Assignment: Leaving out the pictures, return word for word the stretch of entries below from the line holding "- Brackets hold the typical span" through the line holding "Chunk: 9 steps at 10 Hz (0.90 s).".

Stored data
- - - - -

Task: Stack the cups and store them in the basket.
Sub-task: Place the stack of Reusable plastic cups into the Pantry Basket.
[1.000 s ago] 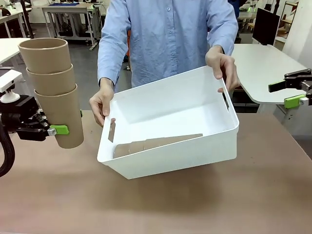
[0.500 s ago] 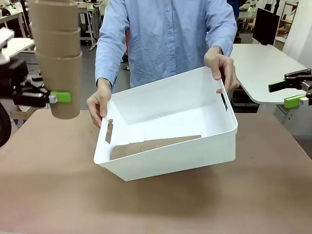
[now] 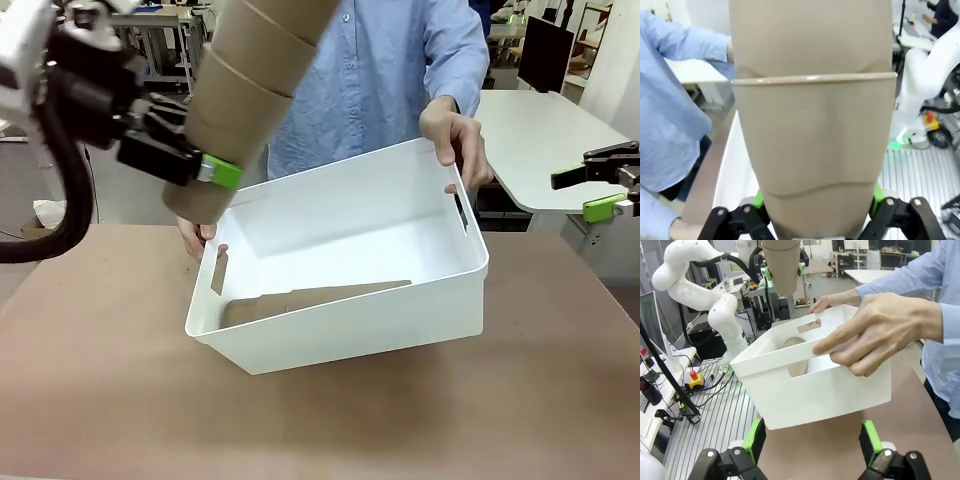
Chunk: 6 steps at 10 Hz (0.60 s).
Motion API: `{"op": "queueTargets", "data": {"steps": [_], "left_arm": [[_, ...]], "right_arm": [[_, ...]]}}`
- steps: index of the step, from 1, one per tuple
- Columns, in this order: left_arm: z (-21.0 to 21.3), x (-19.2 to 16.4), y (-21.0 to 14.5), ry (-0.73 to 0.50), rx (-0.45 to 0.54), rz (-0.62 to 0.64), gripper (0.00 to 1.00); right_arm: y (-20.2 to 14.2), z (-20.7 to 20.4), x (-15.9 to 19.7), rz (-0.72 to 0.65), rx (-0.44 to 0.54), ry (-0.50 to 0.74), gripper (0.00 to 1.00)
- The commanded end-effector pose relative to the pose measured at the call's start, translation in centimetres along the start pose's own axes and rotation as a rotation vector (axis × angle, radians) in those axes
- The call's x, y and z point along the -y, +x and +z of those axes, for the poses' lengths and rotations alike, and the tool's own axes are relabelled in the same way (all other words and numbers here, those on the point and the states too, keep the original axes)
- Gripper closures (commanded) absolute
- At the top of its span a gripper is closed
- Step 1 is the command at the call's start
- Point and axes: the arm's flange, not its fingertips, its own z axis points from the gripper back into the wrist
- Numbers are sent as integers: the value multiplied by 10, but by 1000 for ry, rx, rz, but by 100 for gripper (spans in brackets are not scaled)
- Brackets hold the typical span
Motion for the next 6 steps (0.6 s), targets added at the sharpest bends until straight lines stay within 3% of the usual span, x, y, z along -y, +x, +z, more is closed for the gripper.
{"op": "queueTargets", "data": {"steps": [1,6], "left_arm": [[-19,-27,16,9,-133,9,17],[-90,-54,4,6,-371,-33,17]], "right_arm": [[3,0,0,-16,2,-8,0],[3,0,0,-16,2,-8,0]]}}
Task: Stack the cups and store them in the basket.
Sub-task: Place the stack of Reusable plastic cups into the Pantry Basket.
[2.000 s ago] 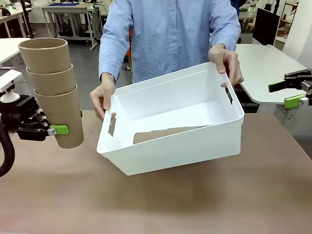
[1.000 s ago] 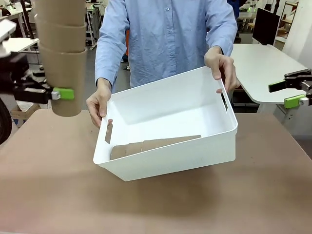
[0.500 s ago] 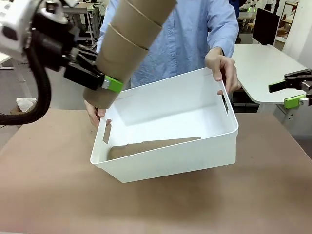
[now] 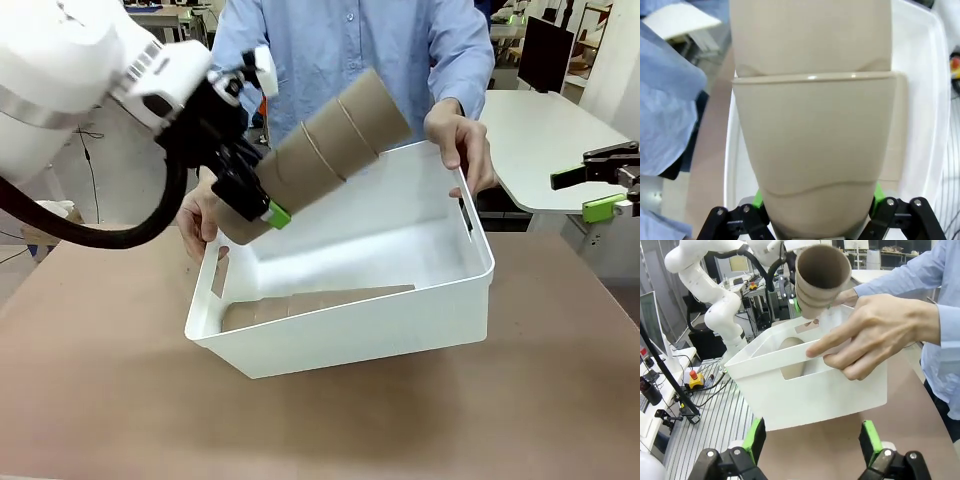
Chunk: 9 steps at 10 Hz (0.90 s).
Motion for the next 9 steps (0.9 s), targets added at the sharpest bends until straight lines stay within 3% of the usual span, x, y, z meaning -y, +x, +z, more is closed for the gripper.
{"op": "queueTargets", "data": {"steps": [1,9], "left_arm": [[-4,-6,2,7,-39,7,17],[-85,-25,-11,30,-176,-3,17]], "right_arm": [[3,0,0,-15,2,-8,0],[3,0,0,-15,2,-8,0]]}}
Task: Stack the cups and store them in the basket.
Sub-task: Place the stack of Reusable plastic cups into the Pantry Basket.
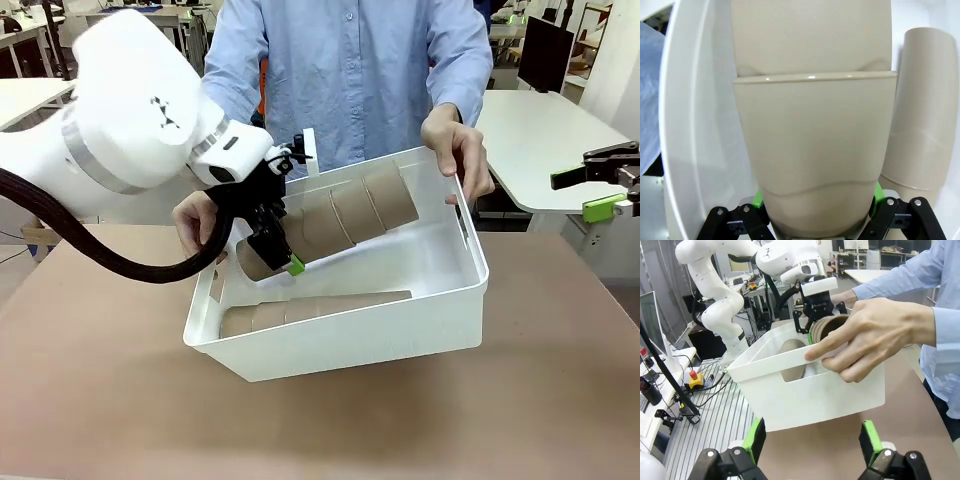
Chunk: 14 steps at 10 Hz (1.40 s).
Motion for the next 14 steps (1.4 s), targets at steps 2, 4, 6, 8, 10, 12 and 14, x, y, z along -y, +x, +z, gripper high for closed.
{"op": "queueTargets", "data": {"steps": [2,4,6,8,10,12,14], "left_arm": [[-15,-13,9,29,-26,35,17],[-29,-14,10,21,-31,34,17],[-40,-15,10,20,-42,22,17],[-42,-17,8,32,-60,14,0],[-38,-17,8,28,-60,1,0],[-22,-16,11,-4,-74,25,0],[17,-14,16,-47,-54,58,0]], "right_arm": [[3,0,0,-15,2,-8,0],[3,0,0,-15,2,-8,0],[3,0,0,-15,2,-8,0],[3,0,0,-15,2,-8,0],[3,0,0,-15,2,-8,0],[3,0,0,-15,2,-8,0],[3,0,0,-15,2,-8,0]]}}
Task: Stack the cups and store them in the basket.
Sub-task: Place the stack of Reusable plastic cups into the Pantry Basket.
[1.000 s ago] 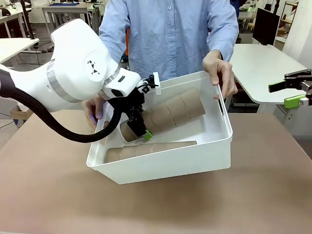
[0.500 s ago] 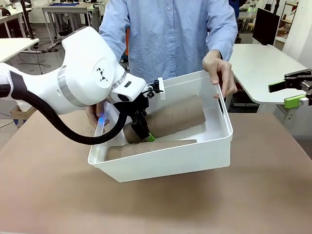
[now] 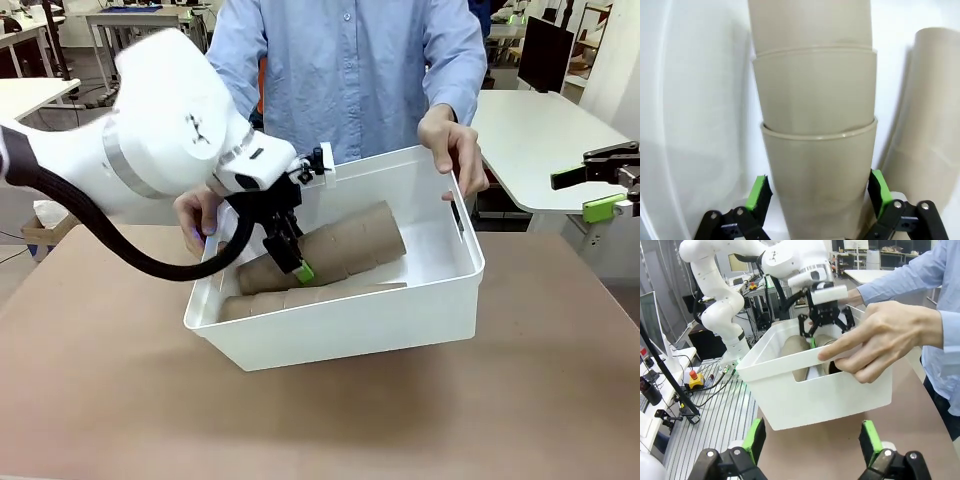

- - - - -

Exercise solution:
- Brackets hold the typical span
Motion for the next 6 steps (0.6 s), targets added at the sharpest bends until straight lines stay within 3% of the usual span, x, y, z along -y, +x, +z, more is closed for the gripper.
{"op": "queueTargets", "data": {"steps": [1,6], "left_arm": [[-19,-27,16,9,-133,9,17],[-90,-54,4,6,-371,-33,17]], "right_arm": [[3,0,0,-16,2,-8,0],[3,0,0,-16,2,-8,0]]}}
Task: Stack the cups and store them in the basket.
Sub-task: Place the stack of Reusable plastic cups into the Pantry Basket.
[2.000 s ago] 
[1.000 s ago] 
[0.500 s ago] 
[now] 
Chunk: 9 steps at 10 Hz (0.90 s).

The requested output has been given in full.